Scholarship
Oswald Garrison Villard, John Brown, 1800-1859: A Biography Fifty Years After (Boston: Houghton Mifflin Company, 1910), 680-681.
John E. Cook, who could successfully have escaped had he not, against the advice of his comrades, been reckless in his search for food, was born in the summer of 1830, in Haddam, Connecticut. He was of a well-to-do family, and studied law in Brooklyn and New York.
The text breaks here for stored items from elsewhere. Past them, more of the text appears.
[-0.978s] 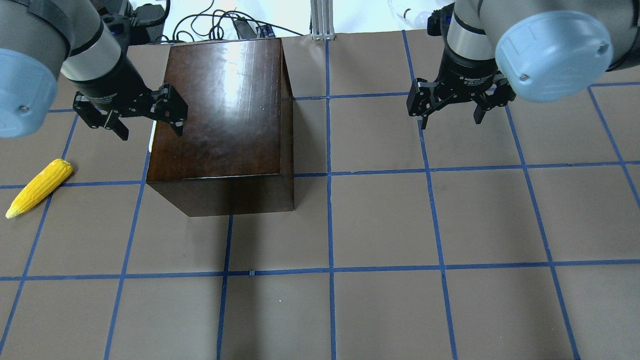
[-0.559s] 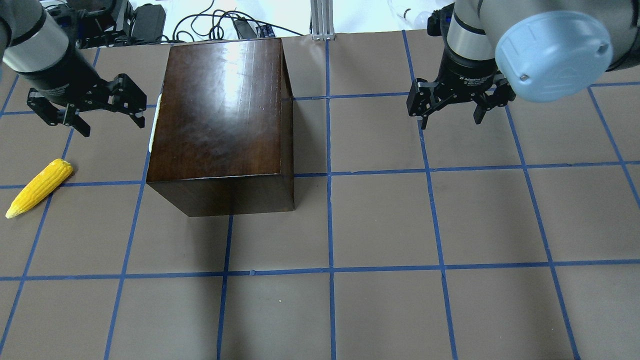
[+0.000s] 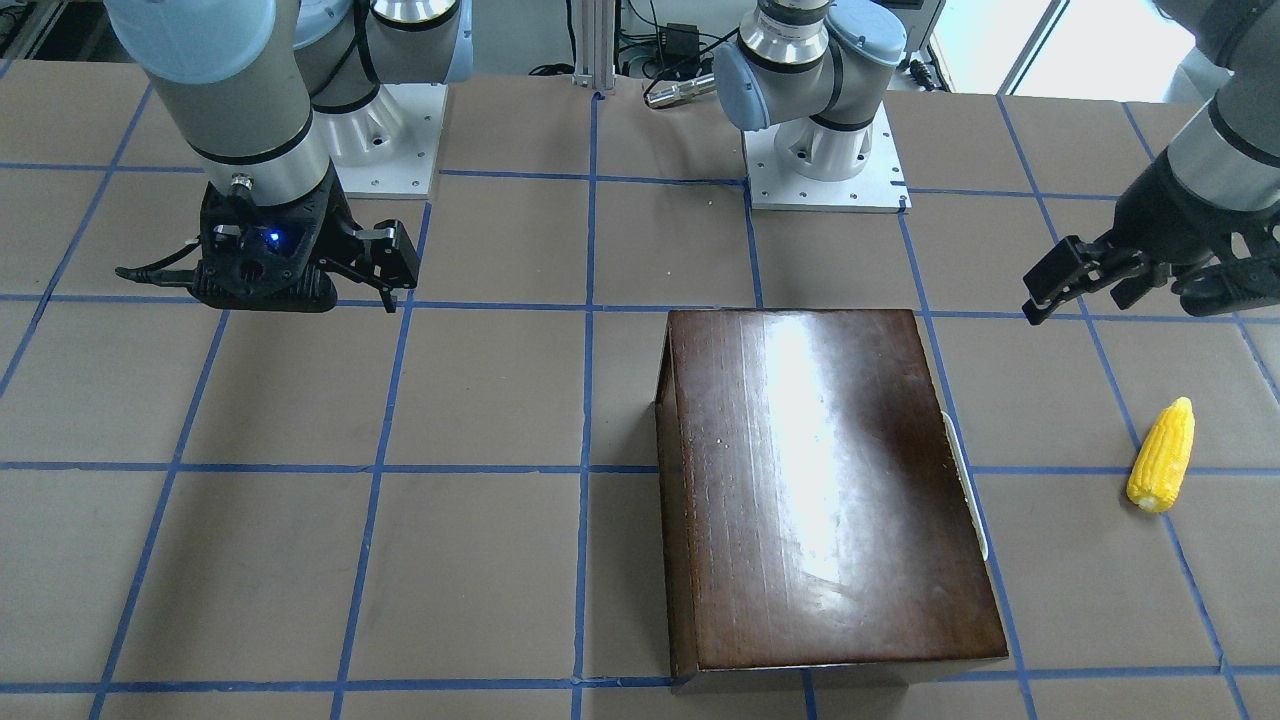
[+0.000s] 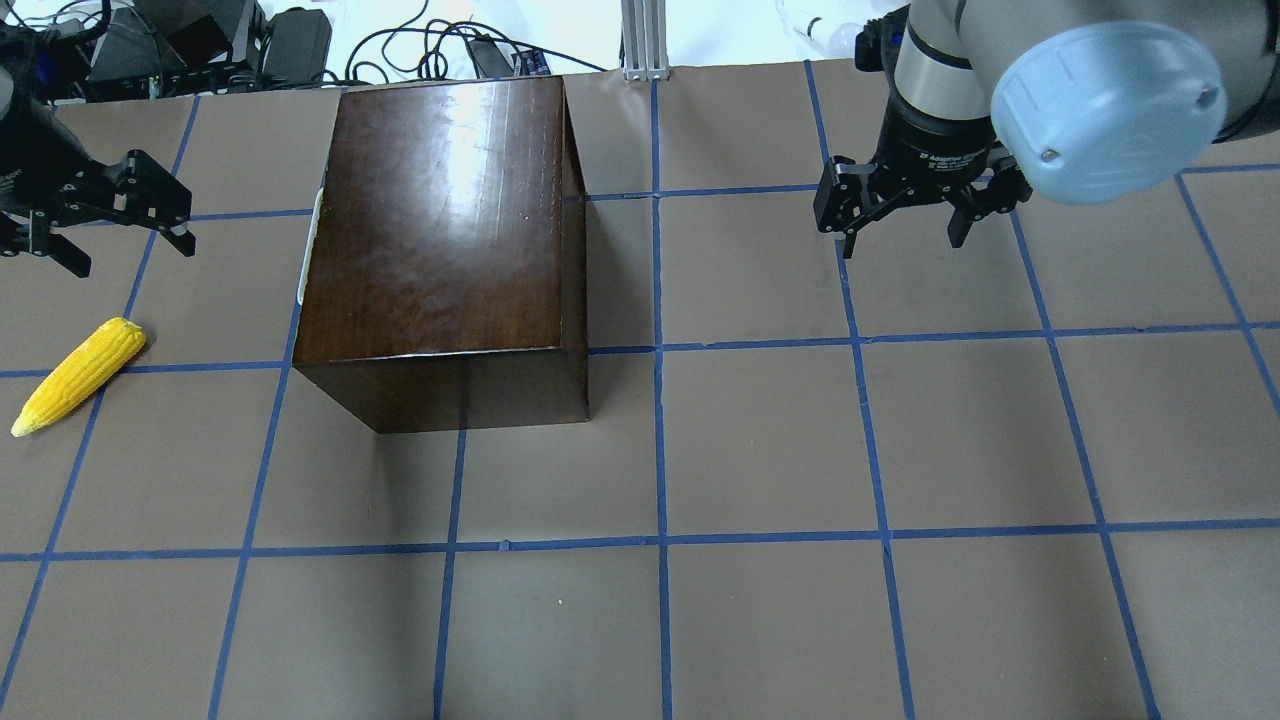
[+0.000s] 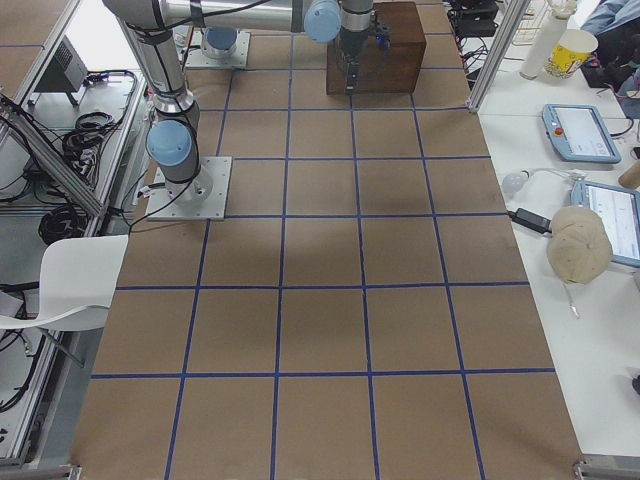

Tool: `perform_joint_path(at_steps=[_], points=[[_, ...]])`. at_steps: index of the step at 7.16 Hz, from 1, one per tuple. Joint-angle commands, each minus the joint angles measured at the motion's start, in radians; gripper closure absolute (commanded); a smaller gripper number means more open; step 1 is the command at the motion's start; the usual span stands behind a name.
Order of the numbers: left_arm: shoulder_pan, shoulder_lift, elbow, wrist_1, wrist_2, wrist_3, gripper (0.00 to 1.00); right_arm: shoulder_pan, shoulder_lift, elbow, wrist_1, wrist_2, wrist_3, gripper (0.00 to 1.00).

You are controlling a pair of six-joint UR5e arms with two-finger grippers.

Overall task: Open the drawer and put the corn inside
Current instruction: 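Move the left gripper down beside the cabinet toward the white drawer handle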

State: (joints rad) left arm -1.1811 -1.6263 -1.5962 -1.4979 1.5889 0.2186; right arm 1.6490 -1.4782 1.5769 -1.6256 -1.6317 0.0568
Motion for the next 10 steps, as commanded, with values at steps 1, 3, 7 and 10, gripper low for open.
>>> perform_joint_path(at_steps=[1, 3, 7, 10], points=[[0.011, -0.07, 0.002, 0.094, -0.027, 0.083, 0.0, 0.0, -0.001, 0.0, 0.0, 0.0, 0.0, 0.0], [0.059, -0.13, 0.002, 0.136, -0.143, 0.223, 0.0, 0.0, 0.001, 0.0, 0.0, 0.001, 0.0, 0.0], [0.066, -0.263, -0.008, 0.258, -0.322, 0.241, 0.0, 0.0, 0.001, 0.0, 0.001, 0.001, 0.0, 0.0], [0.061, -0.3, -0.008, 0.261, -0.343, 0.246, 0.0, 0.0, 0.001, 0.0, 0.001, 0.001, 0.0, 0.0]])
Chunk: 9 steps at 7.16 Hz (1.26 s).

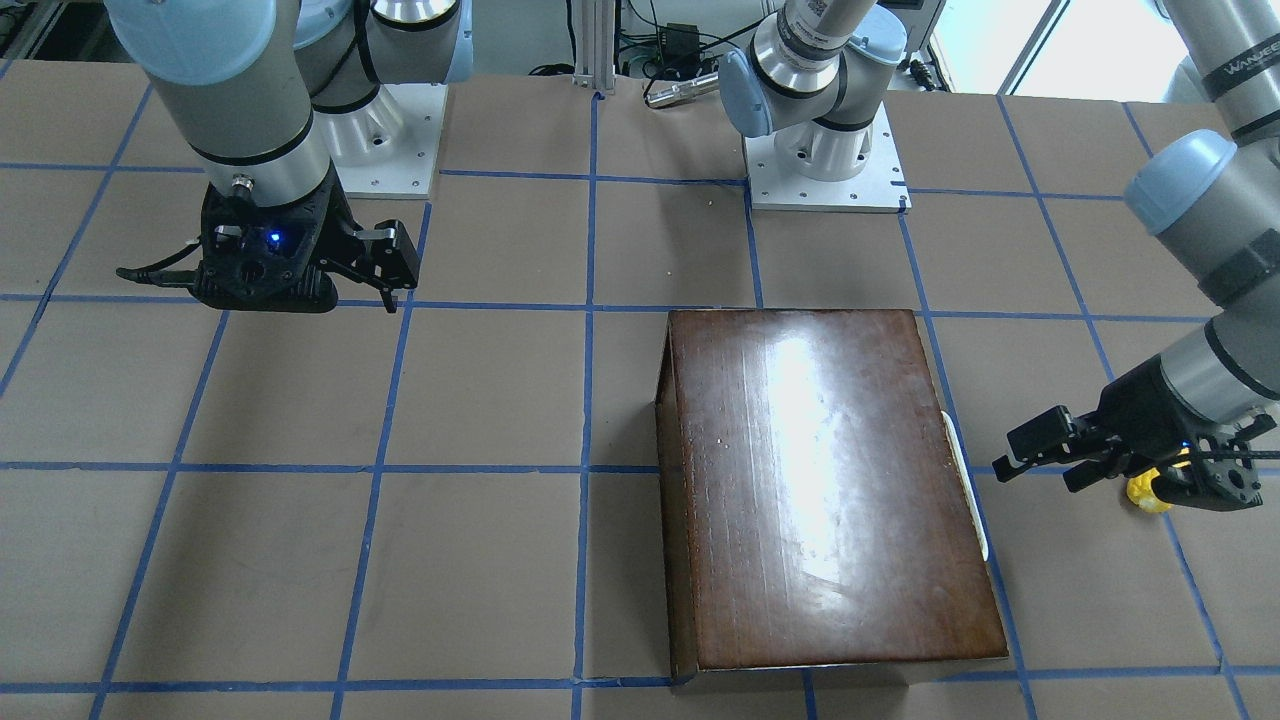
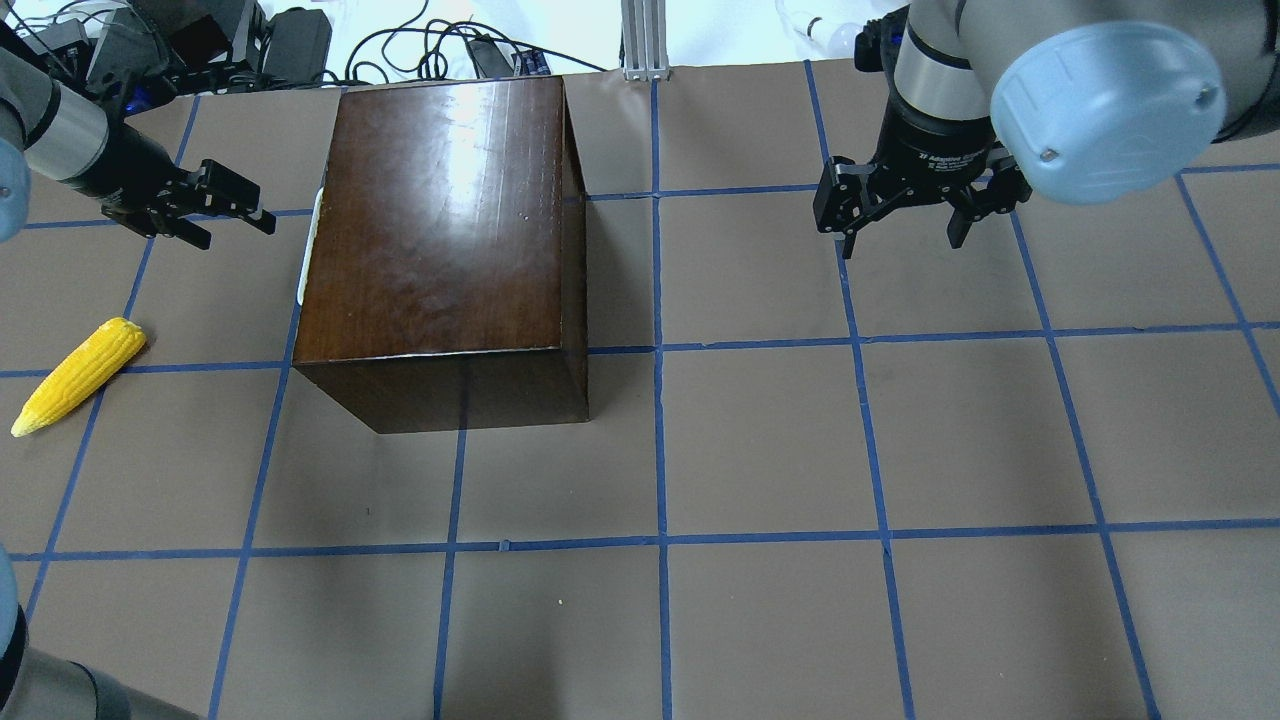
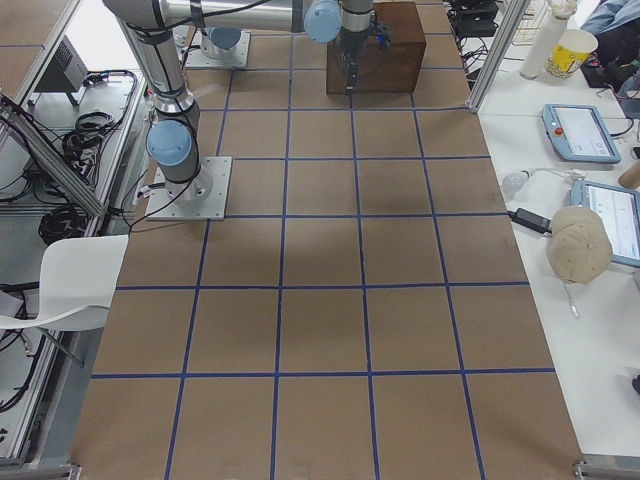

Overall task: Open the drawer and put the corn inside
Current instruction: 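Move the left gripper down beside the cabinet toward the white drawer handle, then close the left gripper around the white drawer handle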

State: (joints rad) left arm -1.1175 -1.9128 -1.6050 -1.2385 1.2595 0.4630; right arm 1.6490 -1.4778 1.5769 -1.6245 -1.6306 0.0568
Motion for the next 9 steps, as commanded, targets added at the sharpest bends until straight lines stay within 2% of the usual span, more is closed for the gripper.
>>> perform_joint_path(at_steps=[1, 4, 6, 9], points=[[-0.004, -0.018, 0.0, 0.002, -0.037, 0.002, 0.0, 0.0, -0.001, 0.0, 0.0, 0.0, 0.0, 0.0], [-0.01, -0.041, 0.002, 0.004, -0.052, 0.068, 0.0, 0.0, 0.001, 0.0, 0.0, 0.0, 0.0, 0.0], [-0.015, -0.046, 0.004, 0.004, -0.1, 0.065, 0.0, 0.0, 0.001, 0.0, 0.0, 0.0, 0.0, 0.0], [-0.015, -0.074, -0.001, 0.002, -0.101, 0.069, 0.0, 0.0, -0.001, 0.0, 0.0, 0.0, 0.0, 0.0]])
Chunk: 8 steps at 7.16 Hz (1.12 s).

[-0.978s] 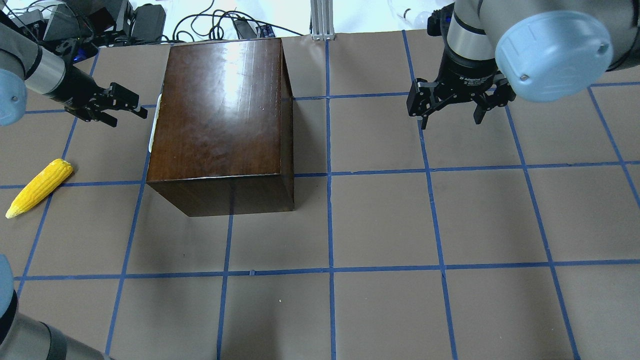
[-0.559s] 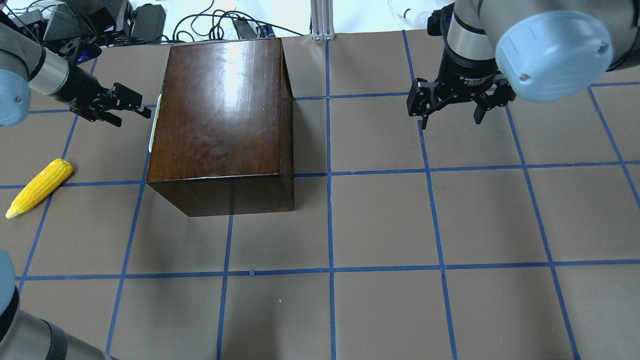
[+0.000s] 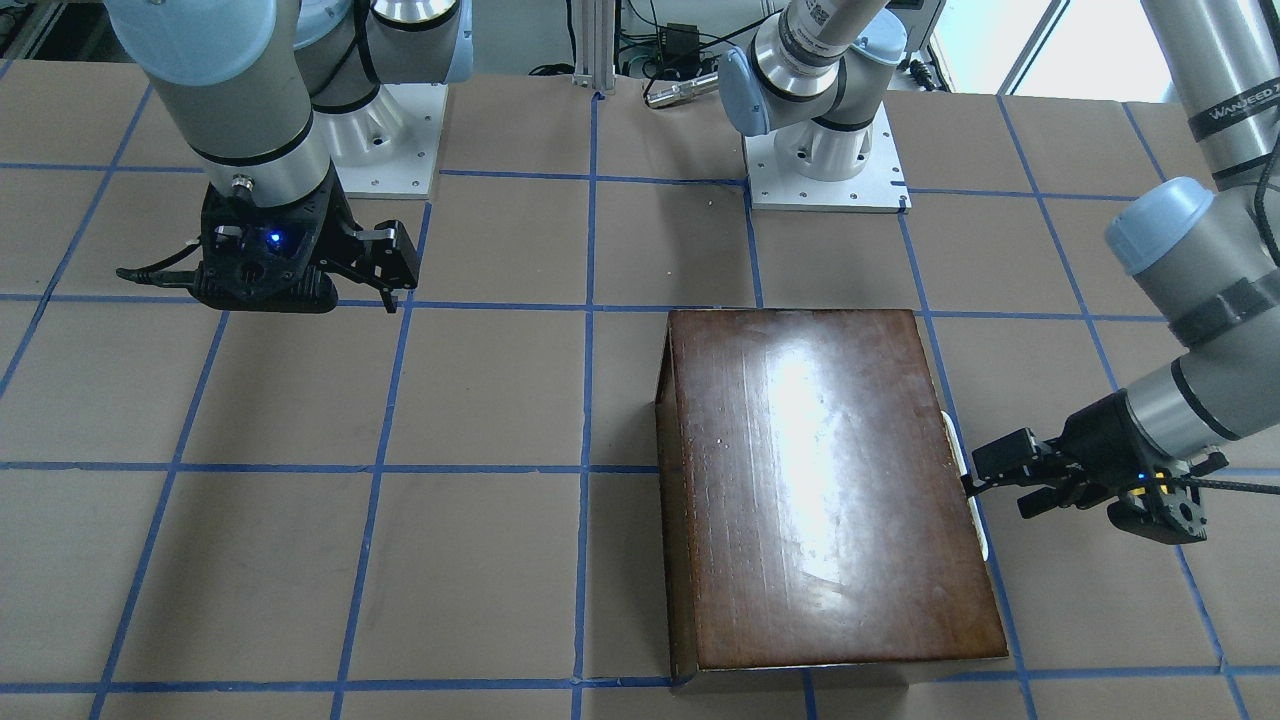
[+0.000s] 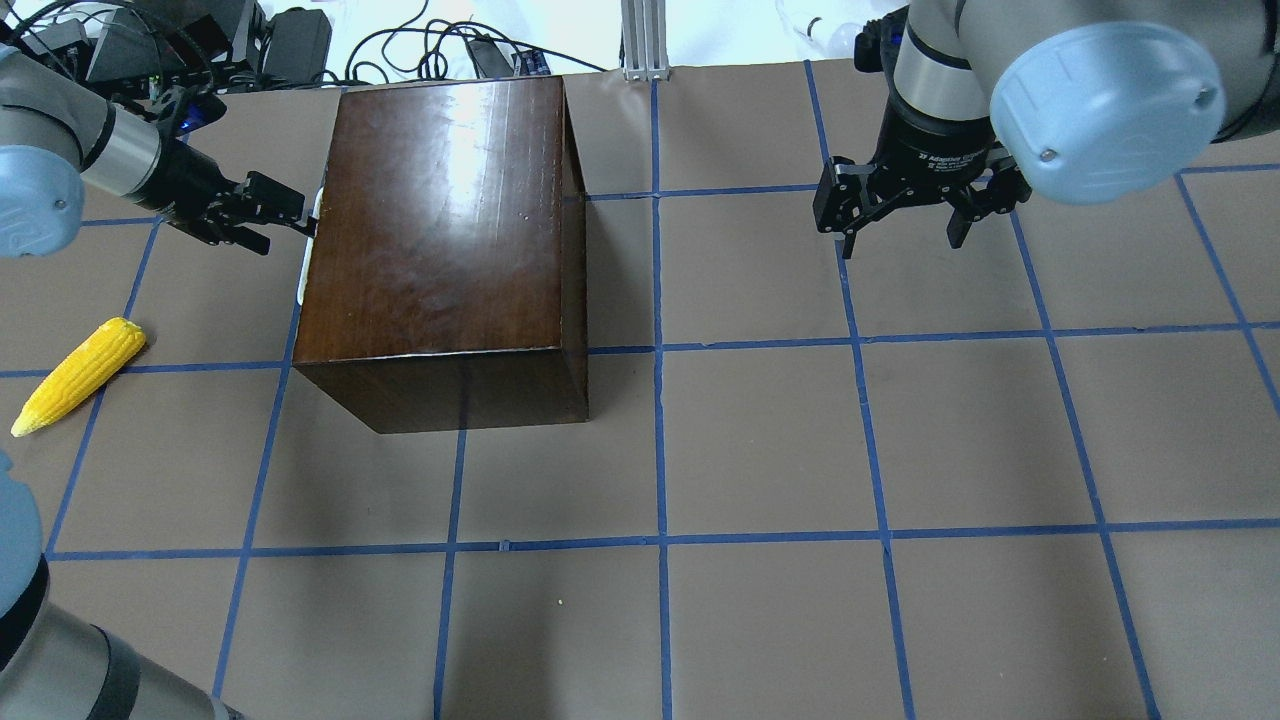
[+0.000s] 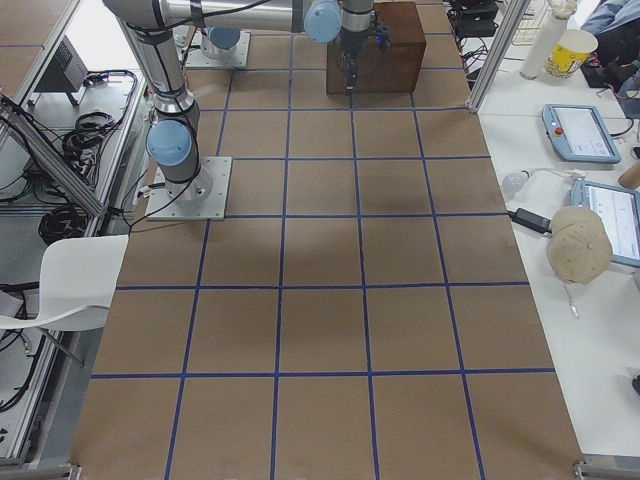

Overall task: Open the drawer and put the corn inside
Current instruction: 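Close the left gripper around the white drawer handle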

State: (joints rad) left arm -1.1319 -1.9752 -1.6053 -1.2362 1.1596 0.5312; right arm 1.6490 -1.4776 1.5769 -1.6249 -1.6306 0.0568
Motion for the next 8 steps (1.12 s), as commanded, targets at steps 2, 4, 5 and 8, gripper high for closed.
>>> perform_joint_path(at_steps=[2, 4, 5, 8], points=[[-0.003, -0.024, -0.001, 0.0, -0.001, 0.001, 0.0, 0.0, -0.001, 0.0, 0.0, 0.0, 0.0, 0.0], [-0.003, -0.034, -0.001, -0.002, -0.001, 0.004, 0.0, 0.0, -0.001, 0.0, -0.001, 0.0, 0.0, 0.0], [-0.003, -0.042, -0.001, -0.002, -0.001, 0.003, 0.0, 0.0, 0.0, 0.0, 0.0, 0.0, 0.0, 0.0], [0.0, -0.045, 0.008, -0.002, 0.014, 0.053, 0.0, 0.0, 0.0, 0.0, -0.001, 0.0, 0.0, 0.0]])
He went to Kansas in 1855. His movements from the time of his first meeting with Brown, just after the battle of Black Jack, in June, 1856, until after his capture, are set forth in his "Confession" made while in jail (published at Charlestown as a pamphlet in the middle of November, 1859, for the benefit of Samuel C. Young, who was crippled for life in the fighting at Harper's Ferry). For this confession Cook was severely censured at the time by the friends of Brown; he was even called the "Judas" of the raid. But the document, when examined to-day, obviously contains only facts which are of great historical value, and whose promulgation at the time in no wise injured the case of his fellow raiders. Had it not been made, the result of the trial would have been the same. Cook preceded John Brown to the Harper's Ferry neighborhood by more than a year, there sometimes teaching school, and again living as a lock-tender, while in the registration of his marriage to a lock-tender, while in the registration of his marriage to Mary V. Kennedy, of Harper's Ferry, April 18, 1859, he was described as a book-agent. He was captured eight miles from Chambersburg, Pennsylvania, October 25, 1859, and hanged on December 16. He was a remarkably fine shot, and had seen much fighting in Kansas. He was reckless, impulsive, indiscreet, but genial, generous and brave.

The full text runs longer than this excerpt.